** Task to carry out **
Write out exactly the lines below that run from the one containing "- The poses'" through the one containing "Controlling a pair", both included, with no other lines.

** Source material **
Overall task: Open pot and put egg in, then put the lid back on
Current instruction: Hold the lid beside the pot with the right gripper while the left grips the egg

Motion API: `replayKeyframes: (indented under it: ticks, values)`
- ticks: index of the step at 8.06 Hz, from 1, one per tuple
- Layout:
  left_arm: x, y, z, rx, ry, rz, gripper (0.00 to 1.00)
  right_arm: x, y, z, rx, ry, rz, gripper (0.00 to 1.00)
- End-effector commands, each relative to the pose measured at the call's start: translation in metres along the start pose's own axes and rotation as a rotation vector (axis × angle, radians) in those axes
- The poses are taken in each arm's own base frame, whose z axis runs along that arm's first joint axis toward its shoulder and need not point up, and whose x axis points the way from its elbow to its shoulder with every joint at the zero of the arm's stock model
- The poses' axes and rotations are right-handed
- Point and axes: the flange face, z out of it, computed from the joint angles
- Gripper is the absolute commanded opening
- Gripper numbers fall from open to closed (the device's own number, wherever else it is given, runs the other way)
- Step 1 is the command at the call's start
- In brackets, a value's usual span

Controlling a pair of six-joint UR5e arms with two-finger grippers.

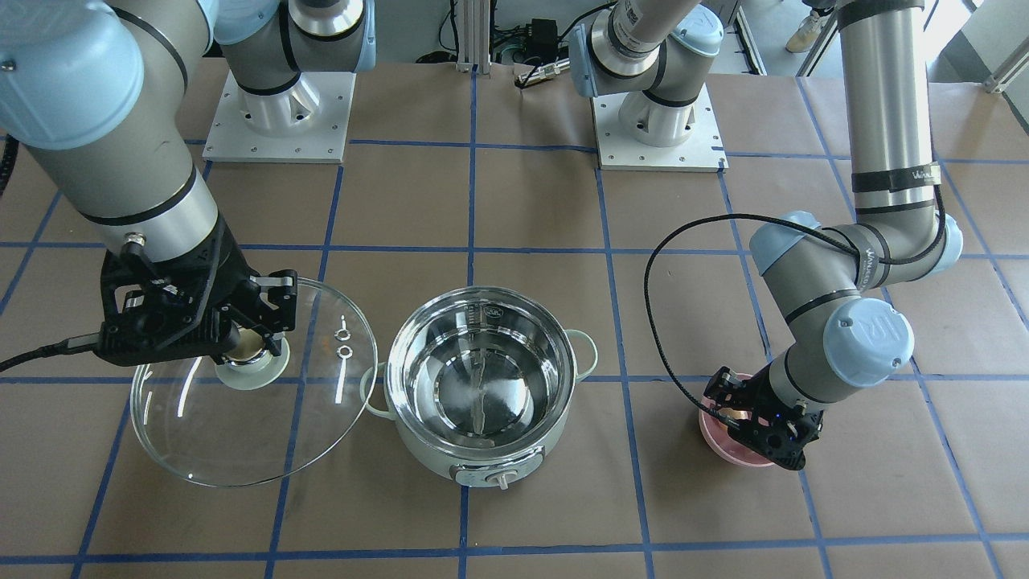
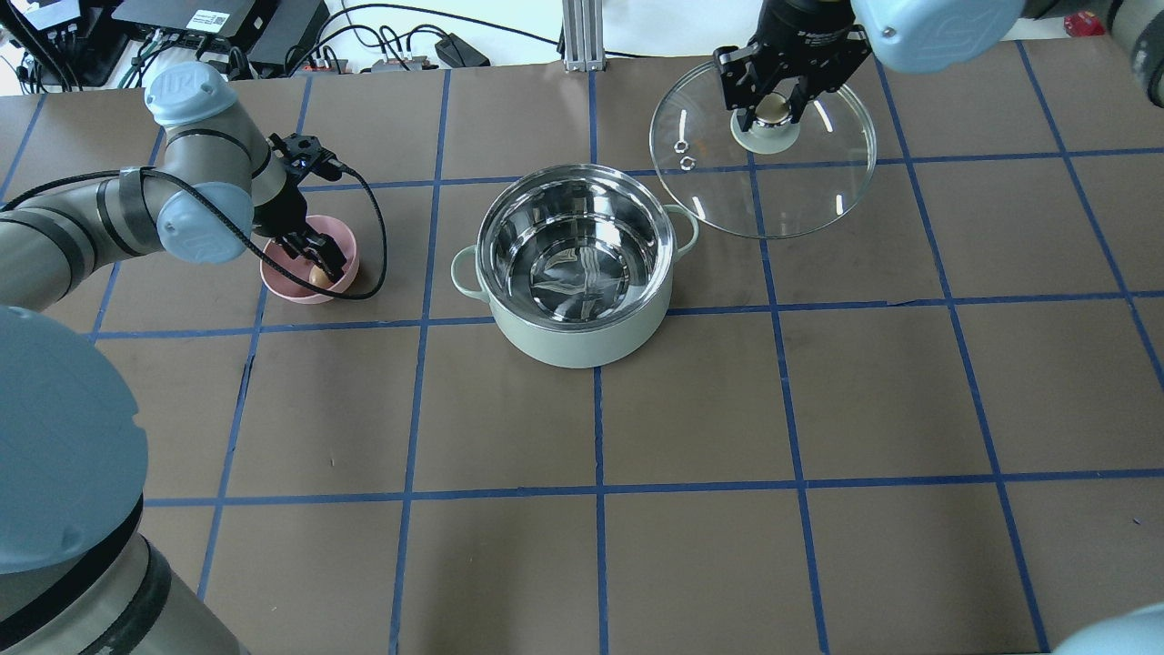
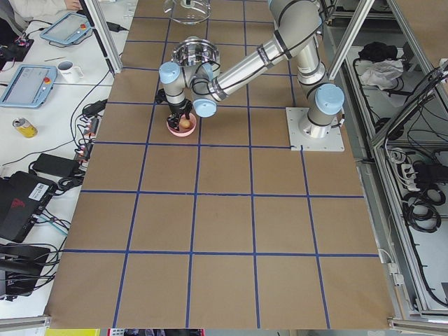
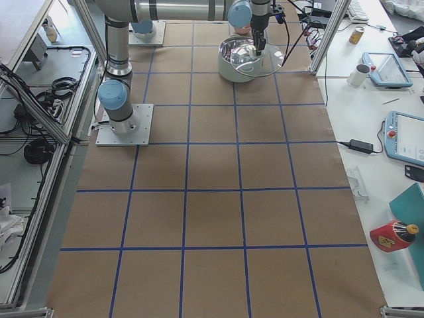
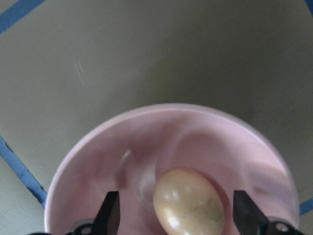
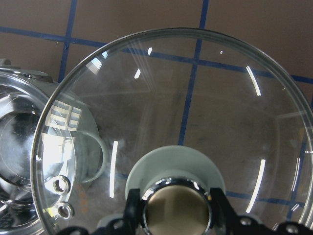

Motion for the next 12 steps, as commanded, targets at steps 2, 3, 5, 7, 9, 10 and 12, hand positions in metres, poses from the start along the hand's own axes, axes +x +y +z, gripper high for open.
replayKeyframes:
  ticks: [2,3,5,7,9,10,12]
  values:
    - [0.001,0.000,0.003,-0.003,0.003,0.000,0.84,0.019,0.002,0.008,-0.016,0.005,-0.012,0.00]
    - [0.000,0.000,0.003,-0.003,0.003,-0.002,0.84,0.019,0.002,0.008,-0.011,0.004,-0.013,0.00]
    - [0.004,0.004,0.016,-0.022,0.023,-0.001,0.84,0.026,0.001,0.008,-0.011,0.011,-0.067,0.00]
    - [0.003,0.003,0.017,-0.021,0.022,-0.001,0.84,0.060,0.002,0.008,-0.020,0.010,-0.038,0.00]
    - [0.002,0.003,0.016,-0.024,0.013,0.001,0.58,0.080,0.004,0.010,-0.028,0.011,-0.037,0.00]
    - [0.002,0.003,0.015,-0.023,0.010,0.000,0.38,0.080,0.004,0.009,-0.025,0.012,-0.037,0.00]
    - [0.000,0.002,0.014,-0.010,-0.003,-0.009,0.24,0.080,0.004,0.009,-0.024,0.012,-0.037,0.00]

** The answer **
- The poses' axes and rotations are right-handed
- Point and axes: the flange face, z out of it, computed from the joint angles
- Gripper is the absolute commanded opening
- Gripper numbers fall from open to closed (the device's own number, wherever else it is given, runs the other way)
- Step 1 is the command at the call's start
- In brackets, a value's usual span

Controlling a pair of six-joint UR5e arms with two-finger grippers.

Nothing else remains for this exercise.